05:57 Malheureusement, il faut se dire que c'est plusieurs mois et probablement même plusieurs
06:02 mois, en tout cas plus d'une année, parce qu'il faut d'abord que la compagnie,
06:06 OZ Pharmaceutique, dépose un dossier haut niveau européen et qu'une fois que l'AMM
06:11 européenne sera obtenue, il y ait tous les process de remboursement mis en œuvre en
06:16 France.
06:17 Entre-temps, en France, nous avons un système d'accès précoce qui devrait nous permettre,
06:21 dès l'AMM européenne obtenue, d'accéder pour nos malades à cette stratégie thérapeutique.
06:26 Vous l'avez dit, les perspectives sont grandes à partir de cette découverte.

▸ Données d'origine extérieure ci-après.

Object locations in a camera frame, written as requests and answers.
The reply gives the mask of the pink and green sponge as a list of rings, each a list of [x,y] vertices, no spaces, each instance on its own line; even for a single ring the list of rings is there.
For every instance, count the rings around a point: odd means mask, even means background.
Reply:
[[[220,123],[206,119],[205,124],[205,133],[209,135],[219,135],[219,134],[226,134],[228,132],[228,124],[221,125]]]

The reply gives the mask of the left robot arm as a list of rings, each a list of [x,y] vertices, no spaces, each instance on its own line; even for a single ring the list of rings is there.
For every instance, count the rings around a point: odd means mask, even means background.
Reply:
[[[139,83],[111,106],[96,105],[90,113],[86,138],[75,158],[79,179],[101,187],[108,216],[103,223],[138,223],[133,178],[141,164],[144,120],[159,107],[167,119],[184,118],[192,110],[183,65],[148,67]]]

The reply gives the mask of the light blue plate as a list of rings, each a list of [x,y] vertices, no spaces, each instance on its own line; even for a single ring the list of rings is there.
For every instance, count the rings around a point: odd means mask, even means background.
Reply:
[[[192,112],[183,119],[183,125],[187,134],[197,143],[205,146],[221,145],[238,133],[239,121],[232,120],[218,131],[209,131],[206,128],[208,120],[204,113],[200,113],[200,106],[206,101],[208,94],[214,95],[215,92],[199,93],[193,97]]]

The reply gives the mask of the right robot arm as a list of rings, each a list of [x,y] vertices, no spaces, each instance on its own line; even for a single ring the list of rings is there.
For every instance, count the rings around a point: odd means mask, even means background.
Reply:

06:29 Est-ce qu'on peut transformer un jour ce vaccin, dont on a dit qu'il était thérapeutique
06:33 et qui concernait déjà des gens malades, en un vaccin préventif, où au moins il
06:36 l'utilisait à des stades plus précoces de la maladie ?
06:38 Vous avez parfaitement raison.
06:41 La première chose, c'est aussi de se dire que ça va être utile dans d'autres maladies.
06:44 Il y a une utilisation aujourd'hui dans le cancer du pancréas.
06:48 L'étude est terminée, on attend les résultats, mais aussi dans les cancers de l'ovaire.
06:51 On a une étude qui est toujours en cours à Gustave Roussy avec ce vaccin.
06:55 La deuxième chose, vous avez parfaitement raison, c'est de dire qu'on fait la démonstration
06:58 d'efficacité dans des situations où il n'y a pas de standard.
07:01 Mais on essaye le plus rapidement possible, lorsque ça fonctionne, de revenir dans des
07:05 stades plus précoces.
07:06 On peut imaginer combiner cette stratégie en première ligne thérapeutique, mais peut-être
07:11 aussi dans des stades non métastatiques où là, l'objectif est d'être curatif.
07:15 On peut imaginer le faire dans des stades effectivement très précoces.
07:18 C'est donc une découverte majeure, on le comprend bien.
07:20 Merci beaucoup Fabrice Barlesy de toutes ces explications.
07:23 Je rappelle que vous êtes professeur de médecine et directeur de l'Institut Gustave Roussy.
07:27 NICOLAS : Merci Marguerite Caton.